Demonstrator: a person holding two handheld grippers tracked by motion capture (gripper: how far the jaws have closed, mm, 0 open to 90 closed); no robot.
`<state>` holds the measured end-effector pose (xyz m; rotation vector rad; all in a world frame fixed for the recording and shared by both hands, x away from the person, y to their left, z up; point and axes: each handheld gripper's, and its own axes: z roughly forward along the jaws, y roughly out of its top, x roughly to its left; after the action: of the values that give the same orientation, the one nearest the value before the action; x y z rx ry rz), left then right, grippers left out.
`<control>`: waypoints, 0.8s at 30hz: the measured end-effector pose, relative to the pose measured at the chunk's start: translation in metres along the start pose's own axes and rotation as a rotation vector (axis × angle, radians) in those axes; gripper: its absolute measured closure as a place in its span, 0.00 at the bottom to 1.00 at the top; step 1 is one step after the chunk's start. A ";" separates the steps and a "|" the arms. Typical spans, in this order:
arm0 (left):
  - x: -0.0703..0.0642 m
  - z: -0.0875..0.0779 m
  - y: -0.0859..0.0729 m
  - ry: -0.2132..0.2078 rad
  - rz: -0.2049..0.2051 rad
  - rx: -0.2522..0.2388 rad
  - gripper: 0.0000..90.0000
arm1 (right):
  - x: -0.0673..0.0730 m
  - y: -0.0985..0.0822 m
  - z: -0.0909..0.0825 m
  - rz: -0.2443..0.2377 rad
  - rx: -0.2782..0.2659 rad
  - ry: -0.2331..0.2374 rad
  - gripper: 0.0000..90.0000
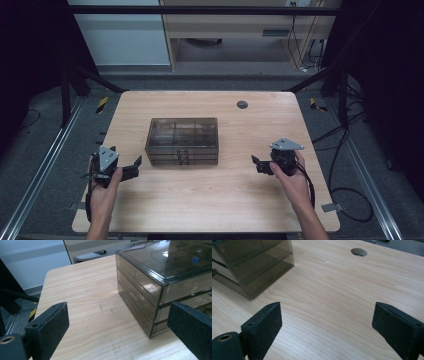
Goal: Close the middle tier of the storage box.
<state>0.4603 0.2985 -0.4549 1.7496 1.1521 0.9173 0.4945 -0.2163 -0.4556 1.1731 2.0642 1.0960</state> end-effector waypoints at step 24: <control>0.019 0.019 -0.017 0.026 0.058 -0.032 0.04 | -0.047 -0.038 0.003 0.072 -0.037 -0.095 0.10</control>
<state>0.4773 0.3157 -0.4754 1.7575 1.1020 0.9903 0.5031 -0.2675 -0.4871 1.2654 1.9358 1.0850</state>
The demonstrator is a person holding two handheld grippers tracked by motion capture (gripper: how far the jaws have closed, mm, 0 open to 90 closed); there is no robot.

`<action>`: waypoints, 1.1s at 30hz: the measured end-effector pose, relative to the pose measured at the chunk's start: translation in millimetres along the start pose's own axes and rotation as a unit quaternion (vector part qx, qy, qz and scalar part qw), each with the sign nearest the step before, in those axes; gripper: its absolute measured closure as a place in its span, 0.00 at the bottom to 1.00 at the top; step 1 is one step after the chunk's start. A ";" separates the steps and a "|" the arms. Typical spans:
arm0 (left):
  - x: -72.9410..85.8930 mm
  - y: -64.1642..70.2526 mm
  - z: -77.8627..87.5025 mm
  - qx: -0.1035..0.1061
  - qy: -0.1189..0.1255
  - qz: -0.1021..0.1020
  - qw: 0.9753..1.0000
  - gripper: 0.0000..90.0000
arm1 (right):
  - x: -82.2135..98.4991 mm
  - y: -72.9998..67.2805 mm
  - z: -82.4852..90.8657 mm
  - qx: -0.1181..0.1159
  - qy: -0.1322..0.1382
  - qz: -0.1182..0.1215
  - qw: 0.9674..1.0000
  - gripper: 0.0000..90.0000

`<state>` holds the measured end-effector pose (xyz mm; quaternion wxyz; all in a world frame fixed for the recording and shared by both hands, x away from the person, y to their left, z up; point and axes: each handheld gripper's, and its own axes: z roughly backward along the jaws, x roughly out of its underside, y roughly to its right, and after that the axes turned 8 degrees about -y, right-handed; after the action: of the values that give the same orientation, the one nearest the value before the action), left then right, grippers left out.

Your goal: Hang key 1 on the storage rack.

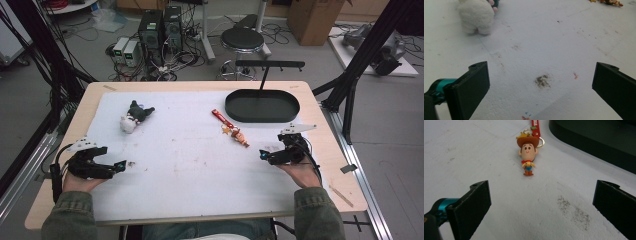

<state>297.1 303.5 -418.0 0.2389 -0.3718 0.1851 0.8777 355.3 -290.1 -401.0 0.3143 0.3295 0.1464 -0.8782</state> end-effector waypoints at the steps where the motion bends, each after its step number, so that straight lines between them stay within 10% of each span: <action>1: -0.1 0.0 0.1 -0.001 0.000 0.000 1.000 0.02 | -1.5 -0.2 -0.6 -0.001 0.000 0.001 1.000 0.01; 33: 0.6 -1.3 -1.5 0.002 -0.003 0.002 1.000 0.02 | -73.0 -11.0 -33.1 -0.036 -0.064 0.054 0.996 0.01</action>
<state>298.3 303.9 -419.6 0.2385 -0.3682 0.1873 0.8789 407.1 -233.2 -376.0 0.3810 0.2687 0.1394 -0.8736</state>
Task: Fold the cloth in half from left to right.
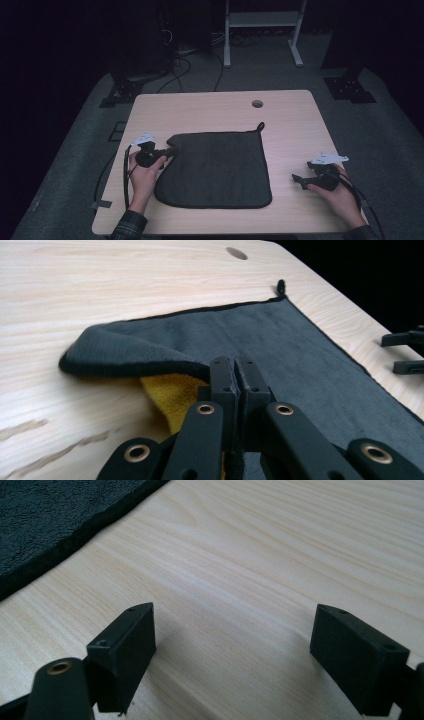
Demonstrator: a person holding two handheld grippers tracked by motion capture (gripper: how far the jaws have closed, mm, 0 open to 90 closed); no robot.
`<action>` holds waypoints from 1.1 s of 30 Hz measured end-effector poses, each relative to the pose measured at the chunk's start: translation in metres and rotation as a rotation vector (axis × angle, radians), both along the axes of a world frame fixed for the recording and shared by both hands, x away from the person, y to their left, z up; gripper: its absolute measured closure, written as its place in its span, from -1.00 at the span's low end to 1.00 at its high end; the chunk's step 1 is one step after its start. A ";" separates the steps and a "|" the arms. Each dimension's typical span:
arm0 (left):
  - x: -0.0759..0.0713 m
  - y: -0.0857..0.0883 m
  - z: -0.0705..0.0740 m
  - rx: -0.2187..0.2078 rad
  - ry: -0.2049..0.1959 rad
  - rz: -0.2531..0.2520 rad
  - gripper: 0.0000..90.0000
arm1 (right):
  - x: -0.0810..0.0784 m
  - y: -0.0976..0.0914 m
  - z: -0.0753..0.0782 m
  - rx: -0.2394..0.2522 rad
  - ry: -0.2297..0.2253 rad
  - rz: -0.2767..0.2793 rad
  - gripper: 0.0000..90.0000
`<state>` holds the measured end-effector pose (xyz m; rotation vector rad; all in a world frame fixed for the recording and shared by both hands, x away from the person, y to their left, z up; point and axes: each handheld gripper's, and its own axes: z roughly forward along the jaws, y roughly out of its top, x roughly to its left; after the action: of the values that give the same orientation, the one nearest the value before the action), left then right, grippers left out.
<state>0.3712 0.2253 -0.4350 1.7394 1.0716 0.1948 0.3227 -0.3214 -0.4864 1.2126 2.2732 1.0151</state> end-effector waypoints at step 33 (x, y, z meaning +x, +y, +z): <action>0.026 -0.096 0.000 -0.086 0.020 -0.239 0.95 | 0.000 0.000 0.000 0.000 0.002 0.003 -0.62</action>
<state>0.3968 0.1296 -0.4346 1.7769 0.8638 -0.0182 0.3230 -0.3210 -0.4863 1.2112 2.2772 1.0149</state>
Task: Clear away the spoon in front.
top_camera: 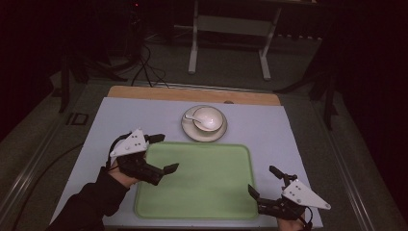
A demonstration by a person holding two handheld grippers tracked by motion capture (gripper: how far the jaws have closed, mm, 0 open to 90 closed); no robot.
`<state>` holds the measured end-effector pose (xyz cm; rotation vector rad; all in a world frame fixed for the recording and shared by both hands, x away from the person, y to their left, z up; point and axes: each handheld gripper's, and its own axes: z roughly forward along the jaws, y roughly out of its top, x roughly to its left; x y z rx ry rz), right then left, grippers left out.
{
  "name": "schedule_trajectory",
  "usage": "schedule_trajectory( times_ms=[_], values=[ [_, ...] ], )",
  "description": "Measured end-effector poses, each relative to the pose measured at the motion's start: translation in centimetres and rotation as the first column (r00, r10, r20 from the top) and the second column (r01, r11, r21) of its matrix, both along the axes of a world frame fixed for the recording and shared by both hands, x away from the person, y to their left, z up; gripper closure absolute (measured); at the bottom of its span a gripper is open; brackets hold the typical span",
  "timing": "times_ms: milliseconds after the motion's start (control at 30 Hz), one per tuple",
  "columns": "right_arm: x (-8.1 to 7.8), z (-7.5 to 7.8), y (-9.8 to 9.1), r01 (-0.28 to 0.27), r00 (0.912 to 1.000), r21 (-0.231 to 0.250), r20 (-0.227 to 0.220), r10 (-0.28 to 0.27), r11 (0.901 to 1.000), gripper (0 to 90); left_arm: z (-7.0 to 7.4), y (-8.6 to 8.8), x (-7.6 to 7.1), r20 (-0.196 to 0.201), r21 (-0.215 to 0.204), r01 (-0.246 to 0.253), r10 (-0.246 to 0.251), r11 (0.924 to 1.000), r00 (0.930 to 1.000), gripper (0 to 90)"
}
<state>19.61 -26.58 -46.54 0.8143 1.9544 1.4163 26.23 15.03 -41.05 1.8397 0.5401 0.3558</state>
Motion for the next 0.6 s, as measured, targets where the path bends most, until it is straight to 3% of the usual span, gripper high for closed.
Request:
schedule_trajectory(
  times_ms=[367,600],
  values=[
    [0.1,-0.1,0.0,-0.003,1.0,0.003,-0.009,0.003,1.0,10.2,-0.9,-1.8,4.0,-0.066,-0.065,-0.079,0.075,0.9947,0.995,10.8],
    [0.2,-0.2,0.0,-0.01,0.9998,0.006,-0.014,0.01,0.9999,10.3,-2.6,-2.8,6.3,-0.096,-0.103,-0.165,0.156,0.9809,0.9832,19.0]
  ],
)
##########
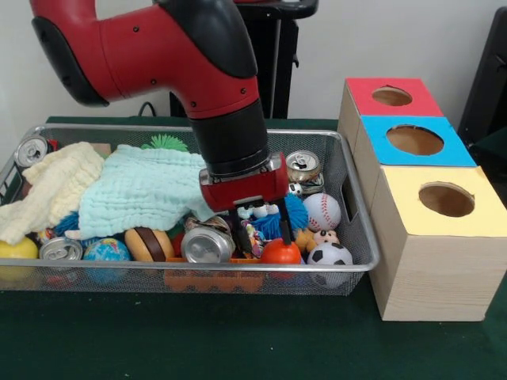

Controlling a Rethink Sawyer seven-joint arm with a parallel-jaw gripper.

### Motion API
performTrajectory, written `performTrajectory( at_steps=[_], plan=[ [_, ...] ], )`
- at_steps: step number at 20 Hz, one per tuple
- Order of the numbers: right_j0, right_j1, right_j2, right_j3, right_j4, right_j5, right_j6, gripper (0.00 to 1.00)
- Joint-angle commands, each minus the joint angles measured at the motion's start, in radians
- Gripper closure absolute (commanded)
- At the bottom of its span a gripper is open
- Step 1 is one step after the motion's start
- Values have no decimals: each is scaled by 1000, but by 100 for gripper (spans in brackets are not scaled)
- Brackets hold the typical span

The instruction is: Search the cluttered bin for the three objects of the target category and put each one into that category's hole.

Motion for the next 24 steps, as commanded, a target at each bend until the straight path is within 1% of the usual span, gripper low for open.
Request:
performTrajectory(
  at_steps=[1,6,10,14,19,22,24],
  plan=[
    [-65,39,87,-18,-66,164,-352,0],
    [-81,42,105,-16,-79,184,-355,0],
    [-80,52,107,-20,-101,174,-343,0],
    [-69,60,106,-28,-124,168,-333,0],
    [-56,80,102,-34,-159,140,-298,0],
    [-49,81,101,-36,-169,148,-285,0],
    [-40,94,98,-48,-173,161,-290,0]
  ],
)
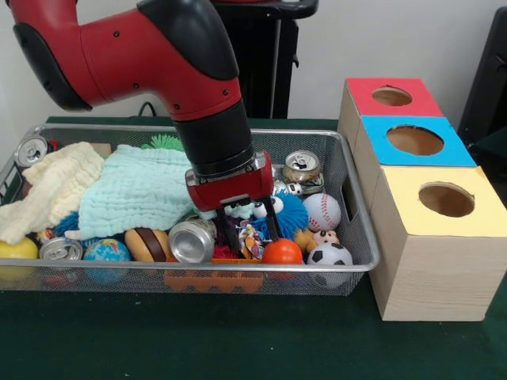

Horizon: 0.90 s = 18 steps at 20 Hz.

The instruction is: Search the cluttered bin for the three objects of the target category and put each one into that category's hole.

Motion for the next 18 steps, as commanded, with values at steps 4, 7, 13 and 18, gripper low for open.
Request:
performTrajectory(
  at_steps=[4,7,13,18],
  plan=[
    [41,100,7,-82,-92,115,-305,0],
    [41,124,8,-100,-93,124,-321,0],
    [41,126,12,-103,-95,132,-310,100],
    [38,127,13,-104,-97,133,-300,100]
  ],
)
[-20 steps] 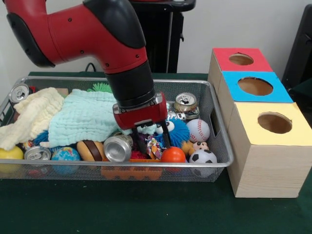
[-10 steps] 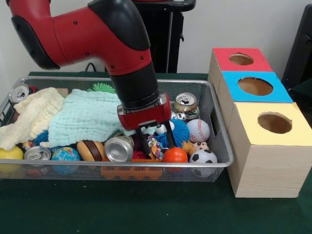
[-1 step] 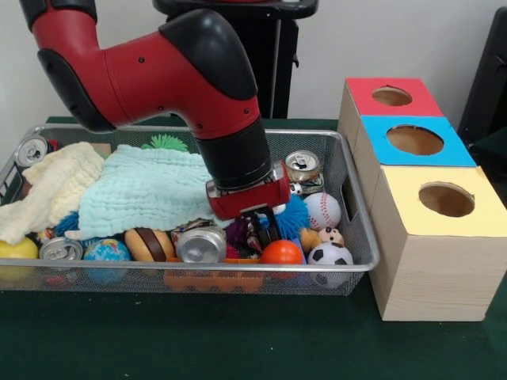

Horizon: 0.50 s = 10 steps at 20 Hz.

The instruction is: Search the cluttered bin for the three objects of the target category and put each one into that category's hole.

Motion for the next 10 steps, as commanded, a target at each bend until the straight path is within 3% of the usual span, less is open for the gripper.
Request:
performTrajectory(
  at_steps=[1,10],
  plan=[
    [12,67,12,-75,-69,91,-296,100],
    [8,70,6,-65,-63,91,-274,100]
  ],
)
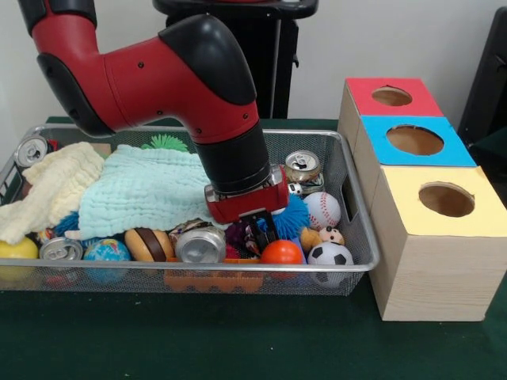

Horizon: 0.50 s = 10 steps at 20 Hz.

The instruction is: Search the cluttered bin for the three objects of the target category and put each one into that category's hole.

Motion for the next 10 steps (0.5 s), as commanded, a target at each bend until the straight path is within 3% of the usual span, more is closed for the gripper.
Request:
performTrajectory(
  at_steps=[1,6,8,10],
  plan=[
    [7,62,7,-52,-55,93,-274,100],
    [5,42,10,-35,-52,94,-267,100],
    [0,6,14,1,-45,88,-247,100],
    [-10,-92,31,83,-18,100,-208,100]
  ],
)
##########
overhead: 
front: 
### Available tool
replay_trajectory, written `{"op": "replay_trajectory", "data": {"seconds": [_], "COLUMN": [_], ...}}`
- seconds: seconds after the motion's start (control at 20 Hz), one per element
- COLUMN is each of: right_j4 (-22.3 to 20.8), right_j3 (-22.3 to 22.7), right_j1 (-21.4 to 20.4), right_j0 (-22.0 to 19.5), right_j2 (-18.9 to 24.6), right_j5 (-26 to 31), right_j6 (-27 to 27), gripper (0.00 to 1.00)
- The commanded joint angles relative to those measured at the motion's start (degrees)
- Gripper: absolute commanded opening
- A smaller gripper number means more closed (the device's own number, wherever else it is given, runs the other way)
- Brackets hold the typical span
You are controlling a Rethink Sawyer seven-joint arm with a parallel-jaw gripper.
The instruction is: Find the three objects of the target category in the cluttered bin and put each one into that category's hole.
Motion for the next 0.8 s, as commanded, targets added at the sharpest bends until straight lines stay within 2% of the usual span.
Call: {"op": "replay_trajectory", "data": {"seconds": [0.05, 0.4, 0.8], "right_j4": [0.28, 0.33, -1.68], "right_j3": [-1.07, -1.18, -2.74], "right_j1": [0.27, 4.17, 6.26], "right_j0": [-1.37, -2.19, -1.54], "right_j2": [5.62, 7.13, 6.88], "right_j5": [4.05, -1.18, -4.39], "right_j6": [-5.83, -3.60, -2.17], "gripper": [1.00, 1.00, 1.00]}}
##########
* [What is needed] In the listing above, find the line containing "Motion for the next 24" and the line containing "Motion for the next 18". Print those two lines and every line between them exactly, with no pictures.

* [Task result]
Motion for the next 24 steps, as commanded, a target at each bend until the straight path is within 1% of the usual span, gripper low for open.
Request:
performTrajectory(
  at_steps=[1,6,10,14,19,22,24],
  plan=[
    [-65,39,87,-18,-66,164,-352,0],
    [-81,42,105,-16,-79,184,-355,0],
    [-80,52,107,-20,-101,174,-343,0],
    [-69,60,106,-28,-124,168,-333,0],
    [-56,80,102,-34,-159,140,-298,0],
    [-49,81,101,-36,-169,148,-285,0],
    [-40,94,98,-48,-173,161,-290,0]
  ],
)

Horizon: 0.90 s = 18 steps at 20 Hz.

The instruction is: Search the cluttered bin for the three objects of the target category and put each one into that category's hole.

Motion for the next 18 steps, as commanded, with values at steps 4, 7, 13 and 18, gripper low for open.

Nothing more remains to be added to the answer.